Consider the circuit shown below. Assume that both the capacitor and the inductor have been left in their relaxed states for a very long time. The voltage source is driven by a signal of vin=δ(t), that is a unit impulse at time t=0. R1=10Ω, L=5mH, R2=10kΩ, C=33nF.
(a) What is the value of vR1(t) at t=0−?
(b)Derive a differential equation expression for vR1(t), the voltage across the resistor in series with our inductor. What is the value of vR(t) at t=0+? Hint: it may be helpful to know that ∫0+0−δ(t)dt=1
(c)Assuming an exponential decay, what is the value for vR(t) at t=1ms?
(d)Similarly, derive a differential equation expression for vC(t), the voltage across our capacitor.

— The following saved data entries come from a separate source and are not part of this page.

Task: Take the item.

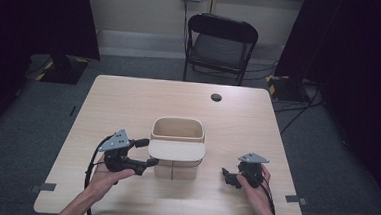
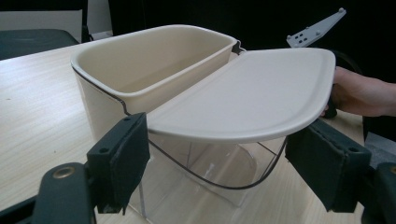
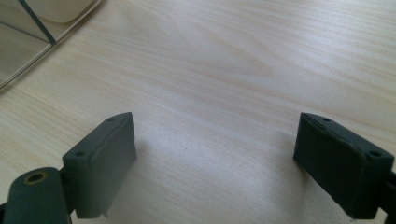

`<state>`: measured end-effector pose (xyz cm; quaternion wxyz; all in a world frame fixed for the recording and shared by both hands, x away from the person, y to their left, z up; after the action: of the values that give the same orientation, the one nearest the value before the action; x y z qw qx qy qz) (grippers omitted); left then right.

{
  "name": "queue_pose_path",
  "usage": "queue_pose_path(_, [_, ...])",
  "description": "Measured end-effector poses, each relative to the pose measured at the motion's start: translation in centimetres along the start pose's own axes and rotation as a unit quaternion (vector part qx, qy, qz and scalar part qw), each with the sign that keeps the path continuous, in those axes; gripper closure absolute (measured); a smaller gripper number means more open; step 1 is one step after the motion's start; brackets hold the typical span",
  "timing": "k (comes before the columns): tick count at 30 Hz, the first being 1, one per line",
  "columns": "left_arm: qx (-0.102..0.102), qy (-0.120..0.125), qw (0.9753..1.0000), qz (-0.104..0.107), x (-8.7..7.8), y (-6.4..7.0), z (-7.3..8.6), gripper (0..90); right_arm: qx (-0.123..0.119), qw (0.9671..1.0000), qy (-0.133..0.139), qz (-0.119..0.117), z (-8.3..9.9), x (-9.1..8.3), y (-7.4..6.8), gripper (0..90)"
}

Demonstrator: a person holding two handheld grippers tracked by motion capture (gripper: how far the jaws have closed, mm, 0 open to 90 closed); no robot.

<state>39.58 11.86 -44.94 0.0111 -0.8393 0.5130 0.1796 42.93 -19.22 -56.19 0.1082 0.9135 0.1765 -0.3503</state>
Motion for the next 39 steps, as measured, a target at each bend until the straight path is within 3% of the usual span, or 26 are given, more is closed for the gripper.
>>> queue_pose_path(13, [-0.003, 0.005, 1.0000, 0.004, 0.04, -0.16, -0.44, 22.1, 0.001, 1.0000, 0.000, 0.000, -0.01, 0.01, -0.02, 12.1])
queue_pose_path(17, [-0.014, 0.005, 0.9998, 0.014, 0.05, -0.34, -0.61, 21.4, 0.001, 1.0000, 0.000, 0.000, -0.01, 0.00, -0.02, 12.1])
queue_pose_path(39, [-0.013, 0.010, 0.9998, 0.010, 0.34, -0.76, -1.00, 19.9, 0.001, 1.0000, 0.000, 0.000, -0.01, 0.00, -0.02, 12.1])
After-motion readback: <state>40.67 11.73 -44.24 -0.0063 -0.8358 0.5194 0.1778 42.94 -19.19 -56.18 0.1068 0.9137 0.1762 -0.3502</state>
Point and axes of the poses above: each handheld gripper's, and its own axes: x roughly forward along the jaws, z roughly out of its underside, y roughly to its right, the point moved 9 cm from there along x, roughly forward along the jaws, and after that the axes turned 5 degrees about z, right-handed, at the moved point
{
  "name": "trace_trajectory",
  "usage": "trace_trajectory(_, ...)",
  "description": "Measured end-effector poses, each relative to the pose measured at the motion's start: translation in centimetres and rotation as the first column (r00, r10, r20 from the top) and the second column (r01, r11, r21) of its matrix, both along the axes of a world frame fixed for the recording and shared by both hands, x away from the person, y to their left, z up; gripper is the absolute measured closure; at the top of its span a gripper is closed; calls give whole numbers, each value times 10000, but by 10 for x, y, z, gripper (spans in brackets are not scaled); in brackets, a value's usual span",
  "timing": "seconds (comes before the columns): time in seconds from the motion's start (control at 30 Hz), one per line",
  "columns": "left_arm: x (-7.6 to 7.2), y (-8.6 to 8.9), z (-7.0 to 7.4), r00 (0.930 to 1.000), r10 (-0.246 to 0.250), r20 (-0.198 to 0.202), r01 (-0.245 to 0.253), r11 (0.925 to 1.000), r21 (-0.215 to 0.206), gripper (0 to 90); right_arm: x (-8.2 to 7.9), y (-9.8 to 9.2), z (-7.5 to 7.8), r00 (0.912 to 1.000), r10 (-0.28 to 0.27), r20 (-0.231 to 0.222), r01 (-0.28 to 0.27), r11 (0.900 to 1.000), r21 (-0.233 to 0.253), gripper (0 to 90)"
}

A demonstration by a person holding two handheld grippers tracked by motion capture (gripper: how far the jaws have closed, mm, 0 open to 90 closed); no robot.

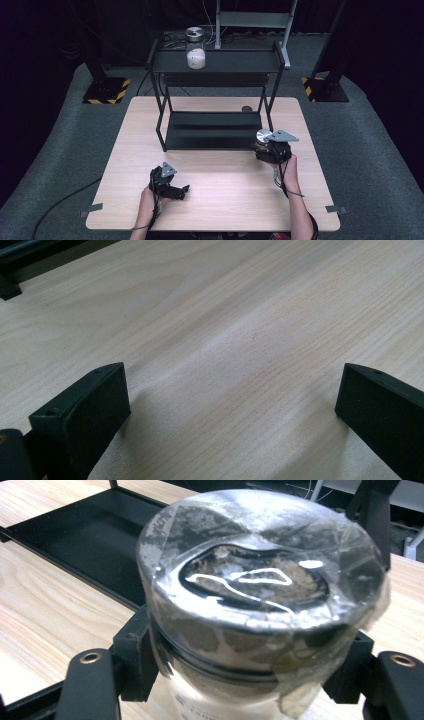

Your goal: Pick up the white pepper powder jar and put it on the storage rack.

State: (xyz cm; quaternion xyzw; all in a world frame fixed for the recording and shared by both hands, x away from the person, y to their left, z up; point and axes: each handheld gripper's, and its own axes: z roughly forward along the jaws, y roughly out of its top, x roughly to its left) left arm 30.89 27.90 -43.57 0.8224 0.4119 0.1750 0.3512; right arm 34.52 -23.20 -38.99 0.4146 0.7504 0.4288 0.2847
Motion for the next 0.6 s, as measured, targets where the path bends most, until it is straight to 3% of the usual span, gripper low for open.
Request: trace_trajectory(0.6,0,0,0,10000,1,-2,-1,10000,3,2,1,3,17,9992,283,298,-284,9996,15,299)
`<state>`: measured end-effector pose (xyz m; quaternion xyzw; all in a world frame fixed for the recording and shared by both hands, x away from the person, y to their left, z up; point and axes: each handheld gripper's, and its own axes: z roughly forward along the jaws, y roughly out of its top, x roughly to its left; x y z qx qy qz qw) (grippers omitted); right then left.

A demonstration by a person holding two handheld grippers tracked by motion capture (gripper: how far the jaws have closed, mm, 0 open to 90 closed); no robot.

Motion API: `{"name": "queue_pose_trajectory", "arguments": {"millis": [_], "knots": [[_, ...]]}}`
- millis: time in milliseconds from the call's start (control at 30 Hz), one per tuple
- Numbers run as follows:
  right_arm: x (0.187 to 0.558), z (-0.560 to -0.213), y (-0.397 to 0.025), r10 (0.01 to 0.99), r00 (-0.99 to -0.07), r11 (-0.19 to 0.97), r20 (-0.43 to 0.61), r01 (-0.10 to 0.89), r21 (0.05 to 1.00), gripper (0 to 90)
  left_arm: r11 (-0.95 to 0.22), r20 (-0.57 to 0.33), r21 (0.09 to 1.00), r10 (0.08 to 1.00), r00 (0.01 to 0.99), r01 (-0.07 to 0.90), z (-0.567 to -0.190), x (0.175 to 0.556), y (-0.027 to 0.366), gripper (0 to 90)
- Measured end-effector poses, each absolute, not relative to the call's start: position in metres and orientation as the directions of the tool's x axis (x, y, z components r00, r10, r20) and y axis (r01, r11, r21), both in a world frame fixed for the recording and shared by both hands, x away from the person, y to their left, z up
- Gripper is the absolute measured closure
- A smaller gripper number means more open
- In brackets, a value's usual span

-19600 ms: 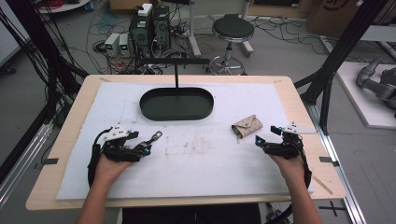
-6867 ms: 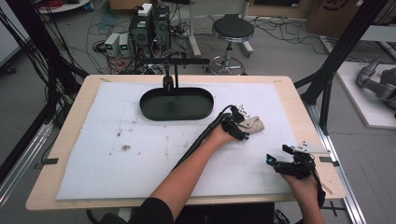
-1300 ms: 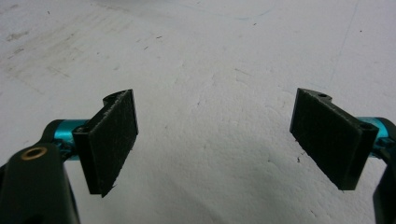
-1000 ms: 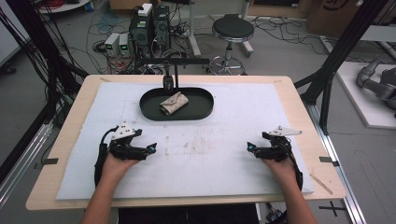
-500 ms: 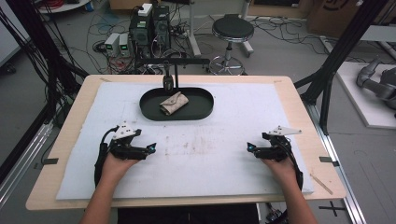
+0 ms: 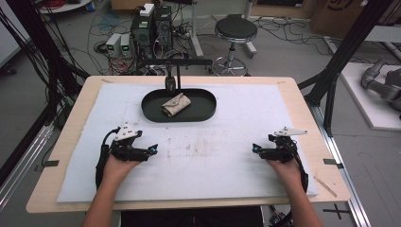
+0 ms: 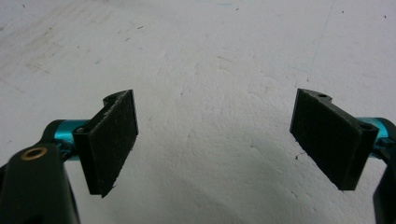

What is the value of vC(t) at t=0+?
(e)What is the value for vC(t) at t=1ms?
Well, I can answer H8P1 (a), which is simply "0V".
The time is t = 0-s, so JUST before the Impulse will start. So the supplied voltage is zero and therefore all voltages in the network are 0. Still working on Question (b)-(e).
ok, I got all of them now. I do all calcs with MatLab since I like scripting :)
R1 = 10;
R2 = 10000;
C = 33*10^-9;
L = 5 * 10^-3;
t0 = 0;
t0plus = 1;
t0min = 0;
tms = 0.001;
v_R1_0min = R1/L * exp(-t0*R1/L) * t0min
% Q2 (see: http://en.wikipedia.org/wiki/RL_circuit#Impulse_response )
v_r1_0plus = R1/L * exp(-t0*R1/L) * t0plus
% Q3 (see: http://en.wikipedia.org/wiki/RL_circuit#Impulse_response )
v_r1_1ms = R1/L * exp(-tms*R1/L) * t0plus
% Q4 (see: http://en.wikipedia.org/wiki/RC_circuit#Impulse_response )
v_c_0plus = 1/(R2*C) * exp(-t0/(R2*C)) * t0plus
% Q5 (see: http://en.wikipedia.org/wiki/RC_circuit#Impulse_response )
v_c_0plus = 1/(R2*C) * exp(-tms/(R2*C)) * t0plus
Values then are:
v_R1_0min = 0
v_r1_0plus = 2000
v_r1_1ms = 270.6706
v_c_0plus = 3.0303e+003
v_c_0plus = 146.3667